What you are asked to do:
Pull every line with the word "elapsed" out of the entries below.

Data excerpts:
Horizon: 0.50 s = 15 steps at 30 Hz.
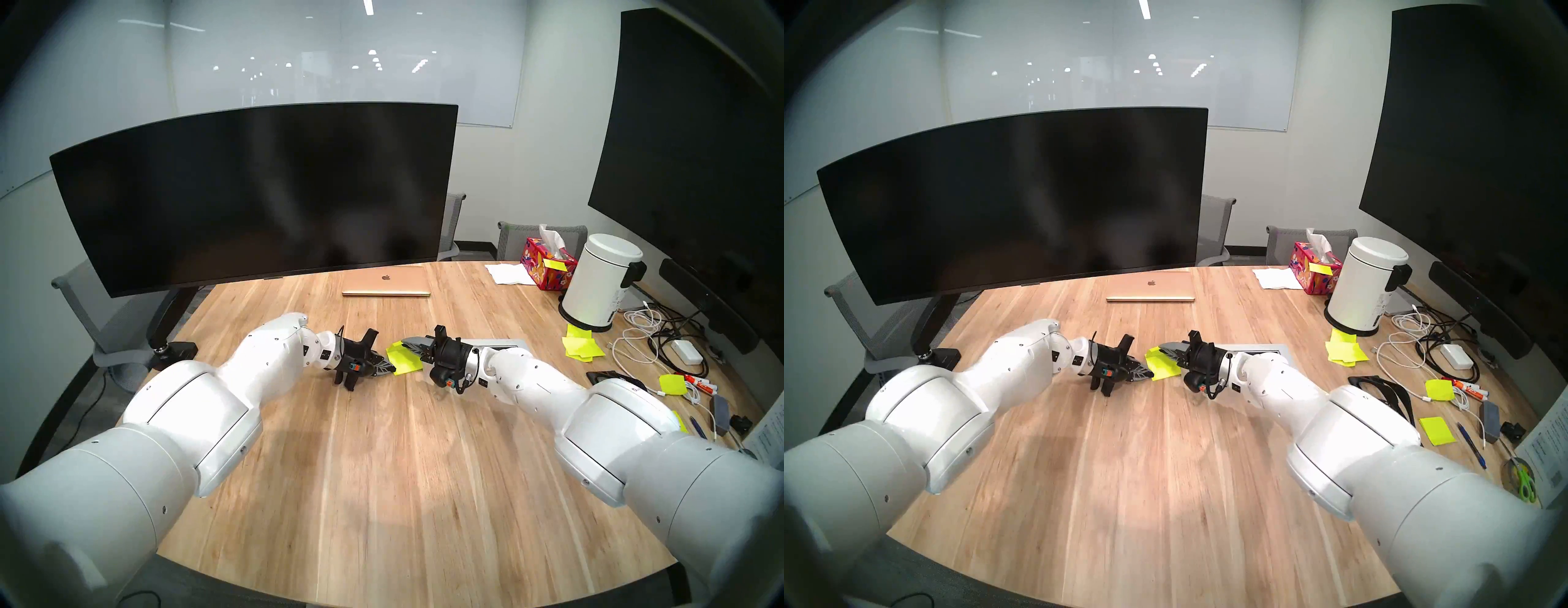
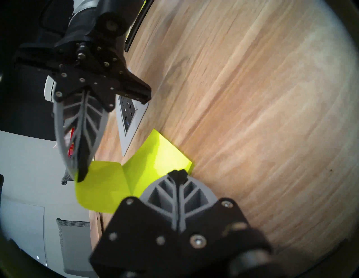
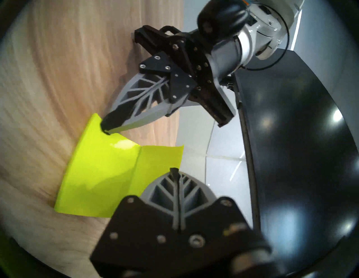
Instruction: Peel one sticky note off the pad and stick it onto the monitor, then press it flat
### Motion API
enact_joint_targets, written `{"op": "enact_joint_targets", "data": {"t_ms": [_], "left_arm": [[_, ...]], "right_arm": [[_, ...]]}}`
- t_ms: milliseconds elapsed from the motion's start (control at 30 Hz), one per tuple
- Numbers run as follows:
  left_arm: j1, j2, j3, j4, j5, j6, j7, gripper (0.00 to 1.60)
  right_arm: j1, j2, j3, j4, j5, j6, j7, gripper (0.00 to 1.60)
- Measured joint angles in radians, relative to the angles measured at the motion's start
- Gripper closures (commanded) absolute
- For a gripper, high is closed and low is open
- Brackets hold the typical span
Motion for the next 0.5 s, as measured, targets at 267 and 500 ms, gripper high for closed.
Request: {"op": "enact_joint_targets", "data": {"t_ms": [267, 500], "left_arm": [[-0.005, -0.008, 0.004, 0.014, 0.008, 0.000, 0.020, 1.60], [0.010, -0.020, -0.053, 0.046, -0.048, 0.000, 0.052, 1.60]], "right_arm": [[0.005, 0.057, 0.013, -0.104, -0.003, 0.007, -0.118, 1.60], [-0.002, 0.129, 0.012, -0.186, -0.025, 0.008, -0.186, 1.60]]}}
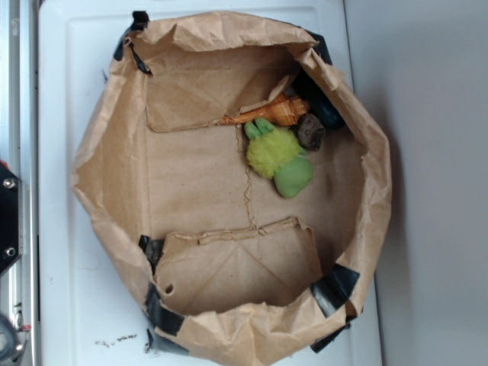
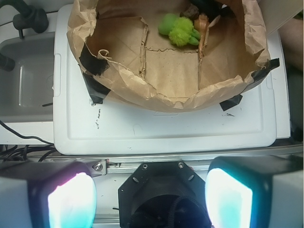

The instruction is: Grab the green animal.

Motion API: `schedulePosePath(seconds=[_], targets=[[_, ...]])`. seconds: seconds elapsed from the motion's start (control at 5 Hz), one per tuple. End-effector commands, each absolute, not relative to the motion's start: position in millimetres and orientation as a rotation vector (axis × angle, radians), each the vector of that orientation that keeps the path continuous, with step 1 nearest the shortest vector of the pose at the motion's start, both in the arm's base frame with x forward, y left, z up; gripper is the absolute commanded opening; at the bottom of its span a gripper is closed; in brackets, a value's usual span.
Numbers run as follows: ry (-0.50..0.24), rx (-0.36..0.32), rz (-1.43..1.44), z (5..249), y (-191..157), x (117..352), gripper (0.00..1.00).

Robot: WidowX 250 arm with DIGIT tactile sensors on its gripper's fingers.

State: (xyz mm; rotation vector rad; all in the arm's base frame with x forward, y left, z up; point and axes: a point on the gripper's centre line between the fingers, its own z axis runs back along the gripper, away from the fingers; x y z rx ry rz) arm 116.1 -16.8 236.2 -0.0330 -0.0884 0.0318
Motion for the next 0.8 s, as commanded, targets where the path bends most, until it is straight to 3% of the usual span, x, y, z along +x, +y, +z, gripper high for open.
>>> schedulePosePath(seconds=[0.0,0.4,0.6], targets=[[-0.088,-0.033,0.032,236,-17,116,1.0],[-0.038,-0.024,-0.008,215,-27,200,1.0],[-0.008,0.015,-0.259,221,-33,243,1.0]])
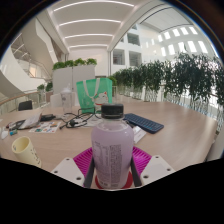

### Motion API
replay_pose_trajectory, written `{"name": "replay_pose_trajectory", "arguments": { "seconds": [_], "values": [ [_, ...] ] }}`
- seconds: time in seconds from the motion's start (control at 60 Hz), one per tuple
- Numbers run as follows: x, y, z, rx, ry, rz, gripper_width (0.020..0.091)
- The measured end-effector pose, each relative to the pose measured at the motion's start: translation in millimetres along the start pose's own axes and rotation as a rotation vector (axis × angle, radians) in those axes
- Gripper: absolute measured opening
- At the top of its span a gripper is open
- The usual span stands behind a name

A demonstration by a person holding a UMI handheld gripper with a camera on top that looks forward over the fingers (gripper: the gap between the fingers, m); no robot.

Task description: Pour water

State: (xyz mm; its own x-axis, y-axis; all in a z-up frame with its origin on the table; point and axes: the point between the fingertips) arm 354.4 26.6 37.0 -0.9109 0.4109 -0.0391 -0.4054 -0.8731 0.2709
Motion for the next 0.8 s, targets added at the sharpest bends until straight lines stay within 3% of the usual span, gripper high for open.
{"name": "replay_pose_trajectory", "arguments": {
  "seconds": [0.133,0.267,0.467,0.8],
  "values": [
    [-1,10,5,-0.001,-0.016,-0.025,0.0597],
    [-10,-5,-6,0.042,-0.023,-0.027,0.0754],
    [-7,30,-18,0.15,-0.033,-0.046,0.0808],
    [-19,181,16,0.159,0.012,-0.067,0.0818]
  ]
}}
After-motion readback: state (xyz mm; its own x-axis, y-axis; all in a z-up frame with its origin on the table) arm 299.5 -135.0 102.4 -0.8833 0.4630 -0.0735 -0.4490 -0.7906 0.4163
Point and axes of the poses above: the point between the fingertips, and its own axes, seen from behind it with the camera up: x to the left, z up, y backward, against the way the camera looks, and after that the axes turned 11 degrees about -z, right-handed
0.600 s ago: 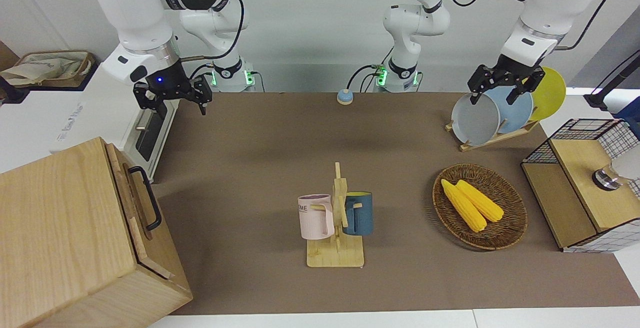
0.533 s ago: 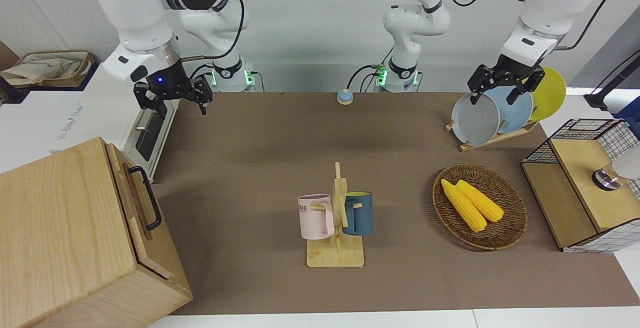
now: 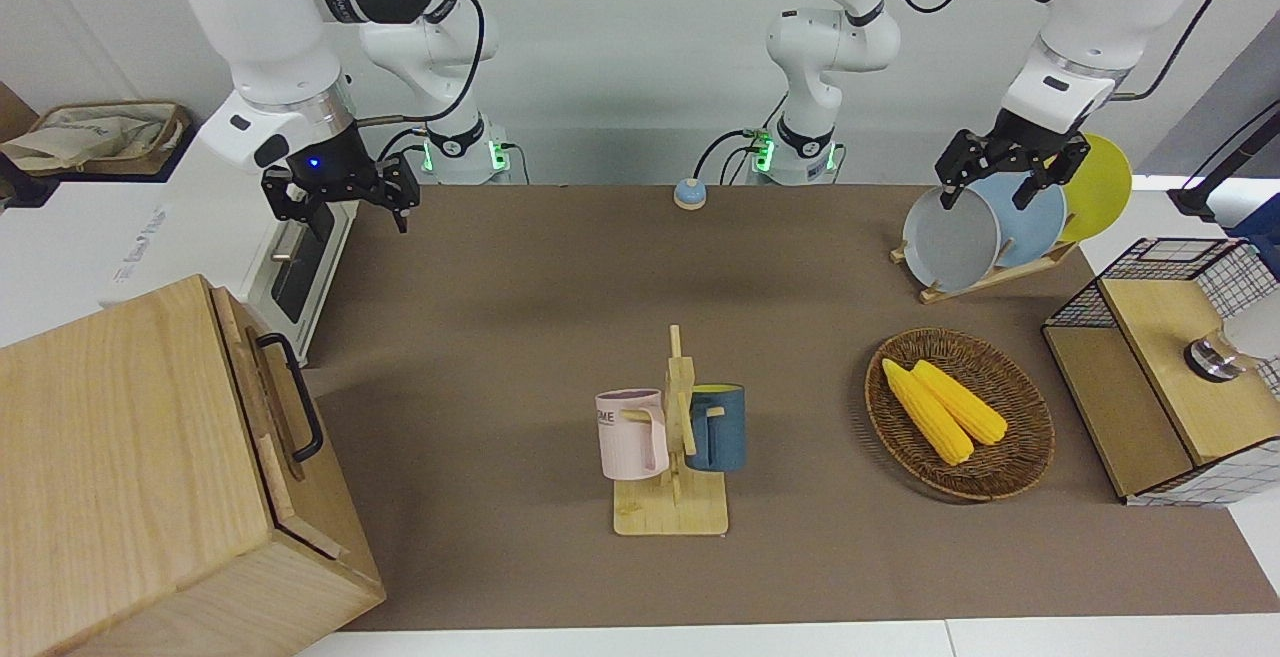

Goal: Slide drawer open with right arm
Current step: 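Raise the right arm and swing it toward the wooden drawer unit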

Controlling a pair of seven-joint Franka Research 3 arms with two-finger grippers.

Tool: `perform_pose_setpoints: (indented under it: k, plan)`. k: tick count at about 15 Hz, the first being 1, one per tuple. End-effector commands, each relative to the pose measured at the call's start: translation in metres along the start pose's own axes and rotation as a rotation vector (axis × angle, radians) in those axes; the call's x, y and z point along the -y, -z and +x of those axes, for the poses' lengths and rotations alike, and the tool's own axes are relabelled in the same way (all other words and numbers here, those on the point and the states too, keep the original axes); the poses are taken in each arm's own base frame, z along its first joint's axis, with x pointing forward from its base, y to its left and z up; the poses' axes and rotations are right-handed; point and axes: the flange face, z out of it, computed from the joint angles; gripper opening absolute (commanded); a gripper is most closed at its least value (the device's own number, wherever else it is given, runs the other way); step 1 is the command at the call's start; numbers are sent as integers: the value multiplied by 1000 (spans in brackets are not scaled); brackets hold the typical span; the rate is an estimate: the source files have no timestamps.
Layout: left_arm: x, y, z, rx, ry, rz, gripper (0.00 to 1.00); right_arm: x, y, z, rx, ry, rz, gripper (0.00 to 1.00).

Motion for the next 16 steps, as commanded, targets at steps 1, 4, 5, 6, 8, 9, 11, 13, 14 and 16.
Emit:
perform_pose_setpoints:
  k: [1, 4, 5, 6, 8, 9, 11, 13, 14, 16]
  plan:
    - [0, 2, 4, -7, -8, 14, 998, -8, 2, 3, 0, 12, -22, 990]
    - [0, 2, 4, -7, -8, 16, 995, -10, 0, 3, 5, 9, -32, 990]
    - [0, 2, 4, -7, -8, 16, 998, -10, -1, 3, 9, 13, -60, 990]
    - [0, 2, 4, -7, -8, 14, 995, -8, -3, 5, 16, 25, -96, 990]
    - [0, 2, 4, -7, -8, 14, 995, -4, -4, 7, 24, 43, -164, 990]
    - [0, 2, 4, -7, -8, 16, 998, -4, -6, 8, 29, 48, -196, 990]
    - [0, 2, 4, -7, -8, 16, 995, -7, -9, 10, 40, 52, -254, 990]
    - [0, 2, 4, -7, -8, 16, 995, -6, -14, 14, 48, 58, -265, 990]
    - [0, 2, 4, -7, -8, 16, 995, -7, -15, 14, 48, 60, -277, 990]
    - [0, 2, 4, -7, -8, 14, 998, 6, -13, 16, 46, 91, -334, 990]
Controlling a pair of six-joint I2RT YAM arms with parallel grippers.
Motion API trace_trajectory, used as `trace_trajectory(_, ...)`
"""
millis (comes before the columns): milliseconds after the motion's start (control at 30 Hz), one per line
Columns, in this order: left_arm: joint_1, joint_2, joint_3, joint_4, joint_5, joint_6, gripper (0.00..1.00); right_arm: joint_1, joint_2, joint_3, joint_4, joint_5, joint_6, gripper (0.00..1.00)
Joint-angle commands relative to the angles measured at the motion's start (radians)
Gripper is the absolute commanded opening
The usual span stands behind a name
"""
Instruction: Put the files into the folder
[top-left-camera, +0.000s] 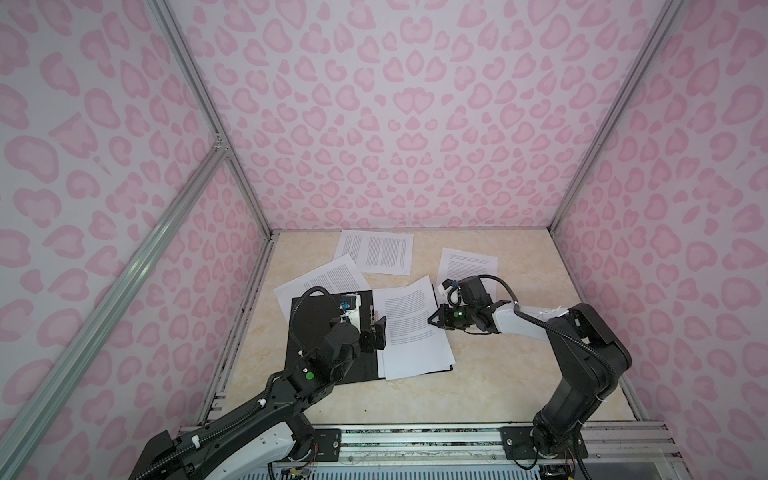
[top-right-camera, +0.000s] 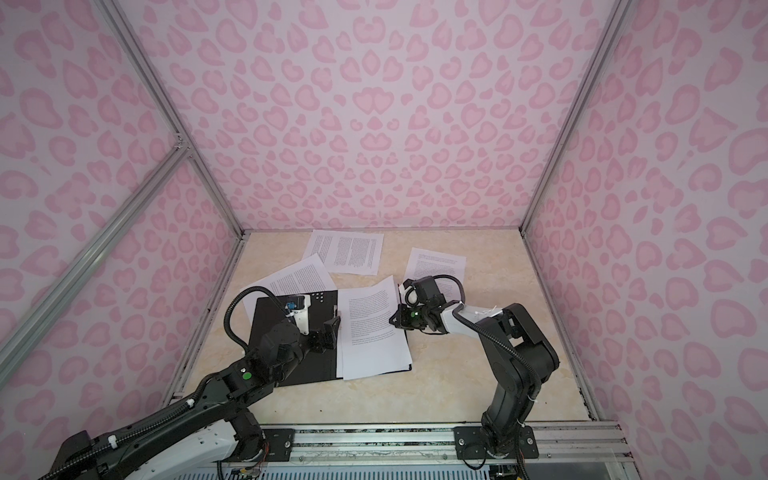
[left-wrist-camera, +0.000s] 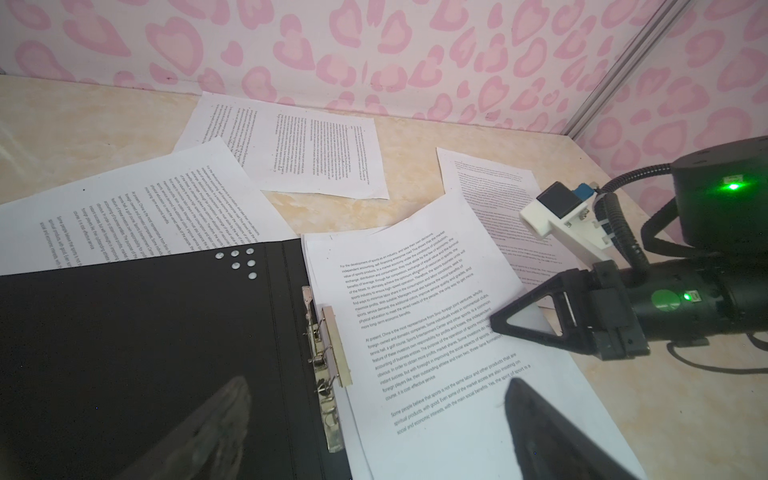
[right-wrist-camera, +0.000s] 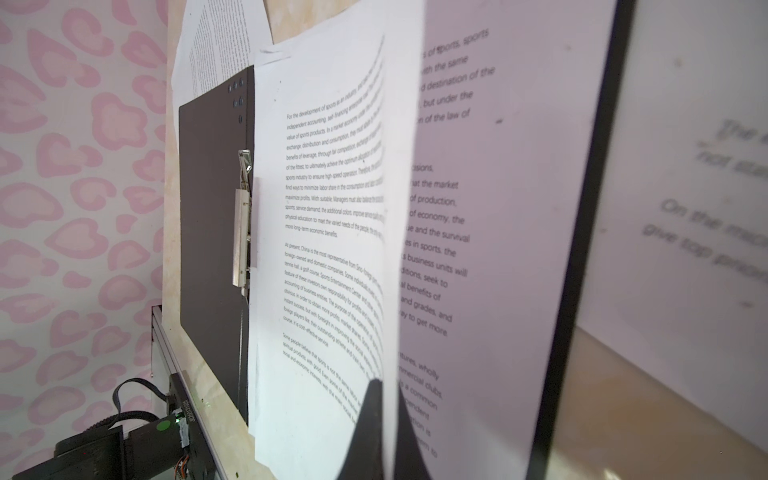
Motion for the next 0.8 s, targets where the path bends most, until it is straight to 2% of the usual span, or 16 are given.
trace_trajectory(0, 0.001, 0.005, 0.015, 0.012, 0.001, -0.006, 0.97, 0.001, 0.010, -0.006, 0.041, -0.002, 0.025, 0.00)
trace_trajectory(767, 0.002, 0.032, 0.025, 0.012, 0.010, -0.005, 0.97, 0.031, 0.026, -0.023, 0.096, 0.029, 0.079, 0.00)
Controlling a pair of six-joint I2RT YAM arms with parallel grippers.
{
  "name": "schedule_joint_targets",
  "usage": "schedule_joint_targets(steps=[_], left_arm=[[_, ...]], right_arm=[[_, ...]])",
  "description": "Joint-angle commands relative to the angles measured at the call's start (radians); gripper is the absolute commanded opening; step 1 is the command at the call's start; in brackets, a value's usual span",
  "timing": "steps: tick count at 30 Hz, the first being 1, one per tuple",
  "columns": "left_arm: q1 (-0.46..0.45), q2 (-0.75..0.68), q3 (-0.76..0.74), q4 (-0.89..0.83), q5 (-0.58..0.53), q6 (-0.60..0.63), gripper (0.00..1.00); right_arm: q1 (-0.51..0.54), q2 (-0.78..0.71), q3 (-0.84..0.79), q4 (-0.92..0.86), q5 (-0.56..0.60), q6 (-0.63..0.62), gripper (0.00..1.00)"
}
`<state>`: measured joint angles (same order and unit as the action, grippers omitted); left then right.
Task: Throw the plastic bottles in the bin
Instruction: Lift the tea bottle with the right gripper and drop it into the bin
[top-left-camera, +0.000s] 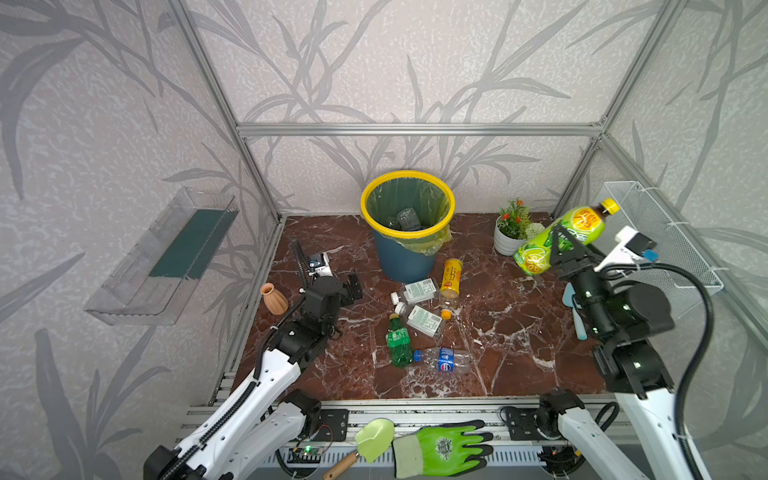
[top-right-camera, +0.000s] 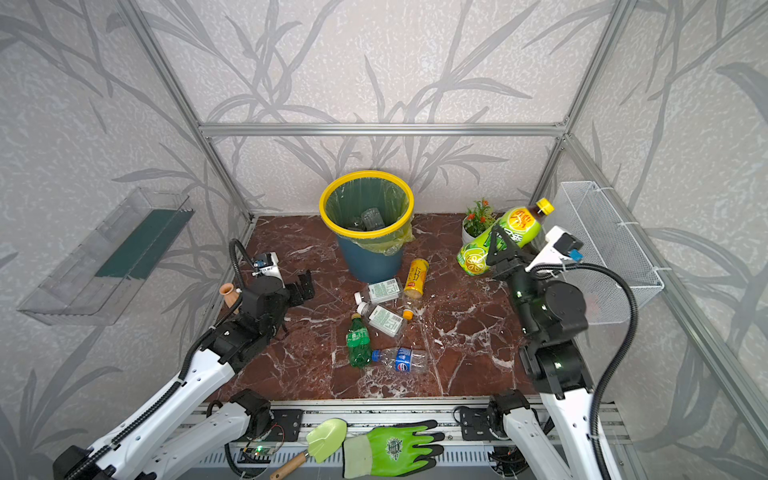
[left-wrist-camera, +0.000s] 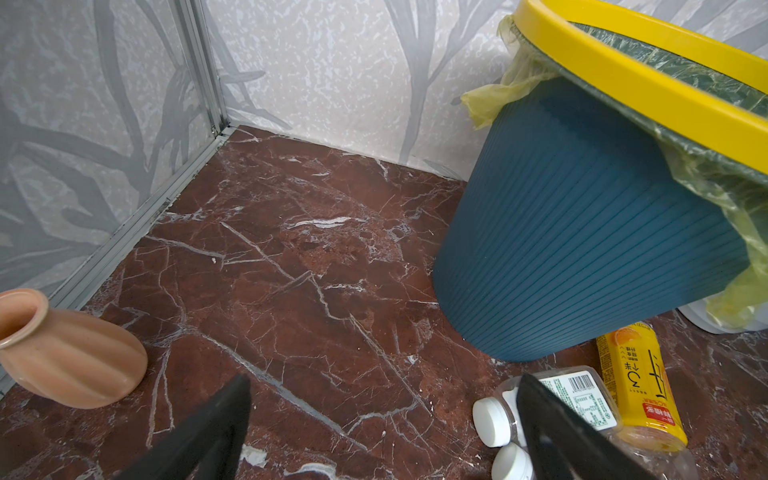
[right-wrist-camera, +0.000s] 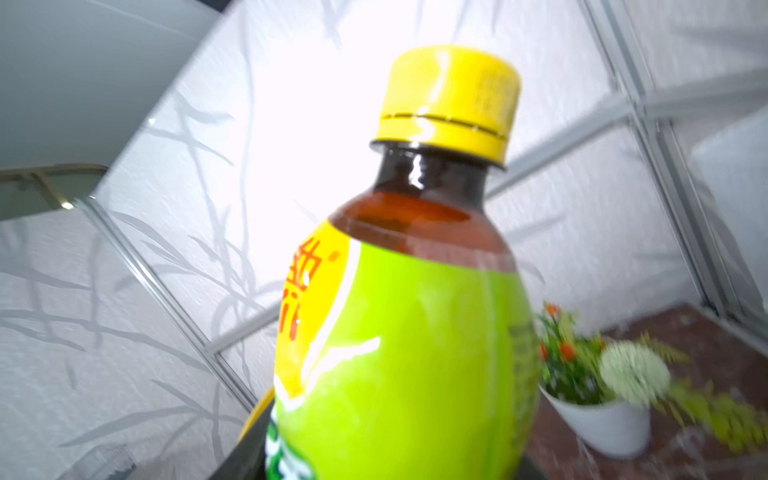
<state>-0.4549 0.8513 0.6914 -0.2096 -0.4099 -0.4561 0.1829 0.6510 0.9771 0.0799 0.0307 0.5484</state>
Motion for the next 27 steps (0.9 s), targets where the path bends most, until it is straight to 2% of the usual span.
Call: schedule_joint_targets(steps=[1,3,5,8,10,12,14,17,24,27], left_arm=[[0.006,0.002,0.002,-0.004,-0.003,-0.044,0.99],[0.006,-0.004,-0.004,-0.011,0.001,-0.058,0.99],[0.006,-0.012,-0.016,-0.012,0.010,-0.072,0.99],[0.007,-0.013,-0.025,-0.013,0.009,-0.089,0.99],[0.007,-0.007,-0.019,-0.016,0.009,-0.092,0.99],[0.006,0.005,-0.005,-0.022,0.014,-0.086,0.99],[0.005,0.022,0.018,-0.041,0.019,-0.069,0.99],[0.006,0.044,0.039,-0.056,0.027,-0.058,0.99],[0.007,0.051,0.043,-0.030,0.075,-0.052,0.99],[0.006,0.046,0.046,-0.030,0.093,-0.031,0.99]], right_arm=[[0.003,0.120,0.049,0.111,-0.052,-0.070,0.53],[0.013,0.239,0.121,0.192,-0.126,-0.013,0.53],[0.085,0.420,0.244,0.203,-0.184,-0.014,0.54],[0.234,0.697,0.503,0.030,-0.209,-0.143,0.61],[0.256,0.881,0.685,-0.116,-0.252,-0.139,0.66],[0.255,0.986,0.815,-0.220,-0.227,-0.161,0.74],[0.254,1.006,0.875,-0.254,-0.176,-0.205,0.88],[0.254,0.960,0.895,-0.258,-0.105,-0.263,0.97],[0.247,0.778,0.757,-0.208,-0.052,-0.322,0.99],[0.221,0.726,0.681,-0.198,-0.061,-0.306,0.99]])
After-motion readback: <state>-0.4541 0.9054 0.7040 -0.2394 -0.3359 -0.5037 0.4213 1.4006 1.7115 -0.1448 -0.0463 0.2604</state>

Reply:
- t_ms: milliseconds elapsed from the motion's start (control at 30 Hz), one per tuple
Motion API: `schedulePosePath(seconds=[_], targets=[[_, ...]])`. seconds: seconds elapsed from the motion's start (control at 5 Hz), one per tuple. End-effector commands, each absolute, not relative to the motion's start: position in millimetres and orientation as a rotation vector (axis × angle, radians), each the vector of that orientation that keeps the path continuous, with step 1 nearest the shortest vector of the pose at the motion's start, both in the arm's base frame with x forward, y left, z up; gripper is the absolute commanded opening; at the bottom of its span a gripper is closed; in brackets, a value's usual span.

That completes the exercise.